Detalles de la reunión y la orden judicial
La reunión se realizó en cumplimiento de la orden emitida por el juez Mario Cayul, del Séptimo Juzgado de Garantía de Santiago, quien había establecido un plazo de cuatro días para que se definiera la metodología de separación entre el contenido relevante para la investigación penal y aquel que no tuviera interés criminalístico.
Exclusión de información personal y política
El abogado defensor de Cariola, Juan Carlos Manríquez, explicó que se emplearán tecnologías avanzadas para filtrar la información que se considere irrelevante desde un punto de vista penal. Esto incluye conversaciones políticas o personales que sean sensibles, así como material relacionado con el reciente parto de la diputada.
Incautación de dispositivos y críticas a la diligencia
La incautación inicial, que tuvo lugar el 3 de marzo, abarcó un notebook y un teléfono celular. Esta acción policial fue objeto de severas críticas por parte de la defensa de Cariola, que presentó una cautela de garantías argumentando que se había incautado material que infringía la privacidad y que no proporcionaba información relevante para la investigación criminal.

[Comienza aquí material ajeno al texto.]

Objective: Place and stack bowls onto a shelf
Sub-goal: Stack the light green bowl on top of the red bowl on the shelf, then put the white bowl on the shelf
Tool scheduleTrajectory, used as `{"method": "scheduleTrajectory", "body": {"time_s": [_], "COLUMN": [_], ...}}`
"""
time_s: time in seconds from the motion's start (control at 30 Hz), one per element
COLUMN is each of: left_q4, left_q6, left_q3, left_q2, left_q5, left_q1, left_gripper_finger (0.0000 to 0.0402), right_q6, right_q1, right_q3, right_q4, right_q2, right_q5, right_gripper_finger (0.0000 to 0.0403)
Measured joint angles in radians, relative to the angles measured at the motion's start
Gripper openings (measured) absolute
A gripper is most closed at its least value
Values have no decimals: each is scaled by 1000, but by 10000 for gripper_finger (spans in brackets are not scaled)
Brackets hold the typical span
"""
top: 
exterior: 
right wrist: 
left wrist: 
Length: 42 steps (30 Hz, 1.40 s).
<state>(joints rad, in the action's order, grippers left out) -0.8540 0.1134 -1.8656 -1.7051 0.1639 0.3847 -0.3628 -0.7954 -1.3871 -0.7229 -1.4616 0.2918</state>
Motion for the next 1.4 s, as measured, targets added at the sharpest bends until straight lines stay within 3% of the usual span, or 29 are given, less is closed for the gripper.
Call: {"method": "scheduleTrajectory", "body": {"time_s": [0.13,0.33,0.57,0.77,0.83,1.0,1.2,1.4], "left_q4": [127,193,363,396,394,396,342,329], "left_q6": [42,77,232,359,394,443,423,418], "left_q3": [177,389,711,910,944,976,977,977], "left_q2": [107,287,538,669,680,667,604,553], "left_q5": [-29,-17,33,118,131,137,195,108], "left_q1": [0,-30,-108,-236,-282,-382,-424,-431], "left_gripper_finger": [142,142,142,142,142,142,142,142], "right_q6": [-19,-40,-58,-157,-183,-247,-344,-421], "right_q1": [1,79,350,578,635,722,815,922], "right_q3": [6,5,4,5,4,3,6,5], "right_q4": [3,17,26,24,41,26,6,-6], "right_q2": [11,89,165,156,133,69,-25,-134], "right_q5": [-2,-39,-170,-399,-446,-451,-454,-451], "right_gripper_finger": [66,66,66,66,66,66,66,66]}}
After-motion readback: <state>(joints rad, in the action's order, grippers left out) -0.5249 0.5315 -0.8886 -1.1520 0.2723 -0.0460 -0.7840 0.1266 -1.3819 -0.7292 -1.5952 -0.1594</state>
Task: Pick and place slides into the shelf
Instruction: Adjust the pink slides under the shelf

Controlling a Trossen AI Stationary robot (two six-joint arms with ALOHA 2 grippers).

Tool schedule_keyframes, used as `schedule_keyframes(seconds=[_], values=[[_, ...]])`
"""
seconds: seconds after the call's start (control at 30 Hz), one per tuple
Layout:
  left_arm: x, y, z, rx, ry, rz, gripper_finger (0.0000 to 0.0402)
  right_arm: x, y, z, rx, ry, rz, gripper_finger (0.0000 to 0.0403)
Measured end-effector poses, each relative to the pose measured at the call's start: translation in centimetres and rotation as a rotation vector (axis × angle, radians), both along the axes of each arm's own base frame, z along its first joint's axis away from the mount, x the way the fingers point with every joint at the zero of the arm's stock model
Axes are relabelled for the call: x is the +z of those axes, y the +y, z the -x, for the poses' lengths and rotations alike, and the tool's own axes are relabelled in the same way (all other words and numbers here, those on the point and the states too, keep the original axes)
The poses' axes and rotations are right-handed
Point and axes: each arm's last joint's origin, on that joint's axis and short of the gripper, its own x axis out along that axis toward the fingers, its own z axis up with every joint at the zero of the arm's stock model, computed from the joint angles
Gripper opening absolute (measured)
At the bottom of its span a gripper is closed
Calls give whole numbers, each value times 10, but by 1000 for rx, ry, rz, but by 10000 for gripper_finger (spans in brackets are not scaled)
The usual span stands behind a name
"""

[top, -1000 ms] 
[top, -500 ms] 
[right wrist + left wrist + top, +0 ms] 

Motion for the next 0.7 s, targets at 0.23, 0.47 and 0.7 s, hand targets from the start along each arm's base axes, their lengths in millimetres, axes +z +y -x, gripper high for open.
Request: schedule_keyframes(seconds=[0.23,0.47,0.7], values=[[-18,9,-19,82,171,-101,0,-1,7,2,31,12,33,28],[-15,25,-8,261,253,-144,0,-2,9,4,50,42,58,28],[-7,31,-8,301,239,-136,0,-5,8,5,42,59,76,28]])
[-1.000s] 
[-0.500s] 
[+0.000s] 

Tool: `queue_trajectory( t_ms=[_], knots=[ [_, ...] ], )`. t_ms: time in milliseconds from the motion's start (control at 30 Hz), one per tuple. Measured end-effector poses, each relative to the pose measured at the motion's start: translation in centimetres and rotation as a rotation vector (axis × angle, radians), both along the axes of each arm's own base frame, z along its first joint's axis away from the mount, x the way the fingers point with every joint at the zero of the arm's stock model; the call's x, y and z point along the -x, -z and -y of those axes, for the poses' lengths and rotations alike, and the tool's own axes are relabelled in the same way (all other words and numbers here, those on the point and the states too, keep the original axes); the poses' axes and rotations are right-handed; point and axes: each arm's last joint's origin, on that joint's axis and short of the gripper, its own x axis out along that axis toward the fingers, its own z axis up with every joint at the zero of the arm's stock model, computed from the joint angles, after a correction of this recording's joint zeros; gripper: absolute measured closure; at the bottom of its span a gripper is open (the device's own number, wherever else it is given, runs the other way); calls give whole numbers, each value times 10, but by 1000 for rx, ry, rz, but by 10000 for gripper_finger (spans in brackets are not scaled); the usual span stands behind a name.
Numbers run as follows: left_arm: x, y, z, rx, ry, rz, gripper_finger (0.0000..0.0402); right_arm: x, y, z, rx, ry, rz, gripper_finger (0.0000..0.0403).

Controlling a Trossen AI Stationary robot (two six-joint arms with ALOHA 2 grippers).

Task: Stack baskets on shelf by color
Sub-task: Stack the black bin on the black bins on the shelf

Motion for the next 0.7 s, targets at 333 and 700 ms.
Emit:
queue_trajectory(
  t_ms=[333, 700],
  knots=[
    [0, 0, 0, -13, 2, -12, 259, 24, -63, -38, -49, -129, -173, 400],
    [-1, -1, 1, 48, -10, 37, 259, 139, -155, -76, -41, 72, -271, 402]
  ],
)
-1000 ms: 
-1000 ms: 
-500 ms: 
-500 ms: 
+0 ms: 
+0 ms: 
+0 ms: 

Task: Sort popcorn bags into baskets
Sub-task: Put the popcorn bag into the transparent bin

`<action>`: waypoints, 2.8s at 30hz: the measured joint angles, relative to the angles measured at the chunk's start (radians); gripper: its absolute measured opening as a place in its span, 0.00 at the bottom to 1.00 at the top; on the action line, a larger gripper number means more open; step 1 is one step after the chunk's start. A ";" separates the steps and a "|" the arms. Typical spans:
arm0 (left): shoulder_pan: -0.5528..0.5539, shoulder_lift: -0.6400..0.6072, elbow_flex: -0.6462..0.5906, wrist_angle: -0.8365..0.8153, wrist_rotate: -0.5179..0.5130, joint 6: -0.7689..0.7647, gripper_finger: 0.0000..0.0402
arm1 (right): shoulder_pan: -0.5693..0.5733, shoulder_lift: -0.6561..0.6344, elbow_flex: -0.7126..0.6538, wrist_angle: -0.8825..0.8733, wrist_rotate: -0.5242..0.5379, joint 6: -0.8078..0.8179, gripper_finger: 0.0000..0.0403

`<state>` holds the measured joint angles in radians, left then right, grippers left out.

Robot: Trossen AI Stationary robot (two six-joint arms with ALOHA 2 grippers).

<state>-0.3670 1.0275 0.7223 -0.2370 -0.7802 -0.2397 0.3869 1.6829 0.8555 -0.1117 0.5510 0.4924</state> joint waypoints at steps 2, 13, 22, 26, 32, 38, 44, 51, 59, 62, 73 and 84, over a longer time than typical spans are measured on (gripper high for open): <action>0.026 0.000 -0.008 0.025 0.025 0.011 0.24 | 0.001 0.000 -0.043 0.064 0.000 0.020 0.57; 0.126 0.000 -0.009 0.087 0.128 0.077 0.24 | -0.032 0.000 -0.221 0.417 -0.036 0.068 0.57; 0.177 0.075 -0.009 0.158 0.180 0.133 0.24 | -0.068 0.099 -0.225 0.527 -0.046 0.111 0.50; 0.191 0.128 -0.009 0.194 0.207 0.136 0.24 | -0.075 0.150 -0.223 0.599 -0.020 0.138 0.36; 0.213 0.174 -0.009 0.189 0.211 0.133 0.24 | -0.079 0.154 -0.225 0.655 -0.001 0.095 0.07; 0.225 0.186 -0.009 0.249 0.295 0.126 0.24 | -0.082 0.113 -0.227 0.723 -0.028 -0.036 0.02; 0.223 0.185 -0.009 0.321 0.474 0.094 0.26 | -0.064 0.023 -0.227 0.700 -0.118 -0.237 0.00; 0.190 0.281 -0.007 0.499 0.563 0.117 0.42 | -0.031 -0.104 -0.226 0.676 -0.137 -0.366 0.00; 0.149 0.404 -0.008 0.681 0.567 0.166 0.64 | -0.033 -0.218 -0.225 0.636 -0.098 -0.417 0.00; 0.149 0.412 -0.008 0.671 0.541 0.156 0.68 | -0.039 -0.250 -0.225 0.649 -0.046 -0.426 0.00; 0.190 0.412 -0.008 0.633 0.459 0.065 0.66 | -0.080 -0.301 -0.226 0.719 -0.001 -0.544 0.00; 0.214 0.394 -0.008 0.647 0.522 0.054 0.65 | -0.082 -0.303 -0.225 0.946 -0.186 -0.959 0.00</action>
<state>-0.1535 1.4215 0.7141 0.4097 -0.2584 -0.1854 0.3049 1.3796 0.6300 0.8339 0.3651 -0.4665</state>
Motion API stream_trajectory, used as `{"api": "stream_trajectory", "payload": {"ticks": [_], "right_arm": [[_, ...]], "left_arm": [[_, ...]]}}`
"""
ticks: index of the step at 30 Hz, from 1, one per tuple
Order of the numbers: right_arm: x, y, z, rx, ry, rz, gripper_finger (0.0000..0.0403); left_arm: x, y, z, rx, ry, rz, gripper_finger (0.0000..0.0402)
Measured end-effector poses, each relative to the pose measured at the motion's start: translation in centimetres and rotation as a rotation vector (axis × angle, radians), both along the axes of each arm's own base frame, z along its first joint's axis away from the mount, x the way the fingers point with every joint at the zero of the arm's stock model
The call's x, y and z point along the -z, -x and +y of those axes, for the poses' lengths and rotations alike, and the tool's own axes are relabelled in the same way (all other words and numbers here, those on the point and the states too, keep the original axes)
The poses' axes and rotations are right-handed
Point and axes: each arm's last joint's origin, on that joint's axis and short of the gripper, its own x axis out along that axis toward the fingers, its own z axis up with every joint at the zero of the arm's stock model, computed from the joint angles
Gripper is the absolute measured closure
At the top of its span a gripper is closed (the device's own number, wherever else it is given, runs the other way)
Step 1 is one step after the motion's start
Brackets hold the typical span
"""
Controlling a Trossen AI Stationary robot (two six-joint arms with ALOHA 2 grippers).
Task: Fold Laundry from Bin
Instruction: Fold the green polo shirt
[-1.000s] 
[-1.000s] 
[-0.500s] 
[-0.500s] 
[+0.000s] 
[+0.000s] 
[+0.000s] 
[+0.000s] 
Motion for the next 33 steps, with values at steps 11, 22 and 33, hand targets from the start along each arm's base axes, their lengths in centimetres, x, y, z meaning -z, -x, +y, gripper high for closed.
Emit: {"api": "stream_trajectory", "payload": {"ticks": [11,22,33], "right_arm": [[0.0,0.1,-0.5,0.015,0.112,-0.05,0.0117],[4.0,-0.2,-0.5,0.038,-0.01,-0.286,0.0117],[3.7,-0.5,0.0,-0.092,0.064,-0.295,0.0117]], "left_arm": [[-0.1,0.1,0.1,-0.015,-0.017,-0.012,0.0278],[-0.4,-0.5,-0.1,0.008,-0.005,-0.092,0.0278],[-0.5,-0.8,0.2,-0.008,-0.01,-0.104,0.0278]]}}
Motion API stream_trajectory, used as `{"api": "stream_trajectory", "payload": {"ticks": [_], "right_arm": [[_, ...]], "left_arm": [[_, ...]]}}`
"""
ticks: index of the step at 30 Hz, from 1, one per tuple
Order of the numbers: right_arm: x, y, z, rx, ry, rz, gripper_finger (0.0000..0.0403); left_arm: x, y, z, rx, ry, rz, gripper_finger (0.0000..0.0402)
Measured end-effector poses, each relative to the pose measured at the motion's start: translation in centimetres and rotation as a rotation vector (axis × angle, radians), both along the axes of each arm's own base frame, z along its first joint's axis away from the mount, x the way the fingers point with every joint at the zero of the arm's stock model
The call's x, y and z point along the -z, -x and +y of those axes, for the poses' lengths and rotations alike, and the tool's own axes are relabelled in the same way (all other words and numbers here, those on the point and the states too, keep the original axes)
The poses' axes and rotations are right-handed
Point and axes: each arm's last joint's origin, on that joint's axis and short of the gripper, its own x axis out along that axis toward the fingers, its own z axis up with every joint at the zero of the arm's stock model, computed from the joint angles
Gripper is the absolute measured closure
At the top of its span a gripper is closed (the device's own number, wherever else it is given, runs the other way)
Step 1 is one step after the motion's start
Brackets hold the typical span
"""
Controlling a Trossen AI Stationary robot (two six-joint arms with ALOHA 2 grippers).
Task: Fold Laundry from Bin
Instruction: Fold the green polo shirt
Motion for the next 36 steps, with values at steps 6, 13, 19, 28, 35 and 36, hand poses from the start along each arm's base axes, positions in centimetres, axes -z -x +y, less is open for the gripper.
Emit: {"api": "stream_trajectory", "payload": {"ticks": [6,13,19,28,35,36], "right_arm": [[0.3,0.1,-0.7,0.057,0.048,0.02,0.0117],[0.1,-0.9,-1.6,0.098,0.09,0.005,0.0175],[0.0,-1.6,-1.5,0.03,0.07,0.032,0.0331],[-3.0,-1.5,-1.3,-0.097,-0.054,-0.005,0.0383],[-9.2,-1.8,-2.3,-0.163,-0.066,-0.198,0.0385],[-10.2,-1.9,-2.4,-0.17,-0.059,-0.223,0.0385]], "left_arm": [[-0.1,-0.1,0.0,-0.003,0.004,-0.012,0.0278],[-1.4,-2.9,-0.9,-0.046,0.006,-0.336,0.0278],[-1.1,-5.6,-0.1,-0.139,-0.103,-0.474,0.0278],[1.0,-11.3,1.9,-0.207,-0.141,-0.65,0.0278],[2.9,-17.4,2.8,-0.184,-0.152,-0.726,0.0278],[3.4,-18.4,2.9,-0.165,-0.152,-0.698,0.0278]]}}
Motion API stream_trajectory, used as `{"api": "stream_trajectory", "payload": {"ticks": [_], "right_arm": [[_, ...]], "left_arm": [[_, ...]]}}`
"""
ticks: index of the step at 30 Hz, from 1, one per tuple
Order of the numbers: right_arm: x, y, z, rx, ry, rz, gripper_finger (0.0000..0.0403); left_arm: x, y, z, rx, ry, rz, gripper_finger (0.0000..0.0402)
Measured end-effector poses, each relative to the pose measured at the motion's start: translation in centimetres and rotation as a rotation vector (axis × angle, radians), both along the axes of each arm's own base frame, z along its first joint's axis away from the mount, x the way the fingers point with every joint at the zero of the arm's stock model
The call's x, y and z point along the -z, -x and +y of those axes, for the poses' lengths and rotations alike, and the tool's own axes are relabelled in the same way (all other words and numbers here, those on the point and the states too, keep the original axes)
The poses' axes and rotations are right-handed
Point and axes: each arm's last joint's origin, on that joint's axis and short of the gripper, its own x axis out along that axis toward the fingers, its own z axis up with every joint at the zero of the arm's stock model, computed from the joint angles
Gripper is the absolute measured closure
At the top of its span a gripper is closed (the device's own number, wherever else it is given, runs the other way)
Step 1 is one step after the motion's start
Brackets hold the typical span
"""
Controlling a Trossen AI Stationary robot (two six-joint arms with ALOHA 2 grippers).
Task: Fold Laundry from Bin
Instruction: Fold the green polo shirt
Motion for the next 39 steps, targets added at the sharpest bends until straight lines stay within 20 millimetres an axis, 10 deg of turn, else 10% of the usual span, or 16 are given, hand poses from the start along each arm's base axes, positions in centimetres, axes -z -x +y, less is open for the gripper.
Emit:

Próximos pasos en la investigación
Según lo indicado por Manríquez, la próxima semana comenzará la revisión exhaustiva del contenido segmentado que se considere relevante para el ámbito penal. Este análisis se llevará a cabo de manera conjunta entre la defensa y el equipo investigador, utilizando procedimientos tecnológicos específicos para garantizar la transparencia y la precisión en el proceso.
Contexto de la polémica
El acuerdo alcanzado busca satisfacer las preocupaciones planteadas por la defensa en relación con la privacidad y los derechos fundamentales de la parlamentaria, al mismo tiempo que permite al Ministerio Público acceder a la información necesaria para avanzar en la investigación.
Cabe recordar que la controversia se originó tras la divulgación de algunos diálogos privados entre Cariola y la exalcaldesa de Santiago, Irací Hassler, en los que se realizaban críticas al gobierno y al Presidente Gabriel Boric. Estas conversaciones, que inicialmente habían sido borradas, fueron recuperadas por expertos policiales durante el proceso judicial del caso Sierra Bella.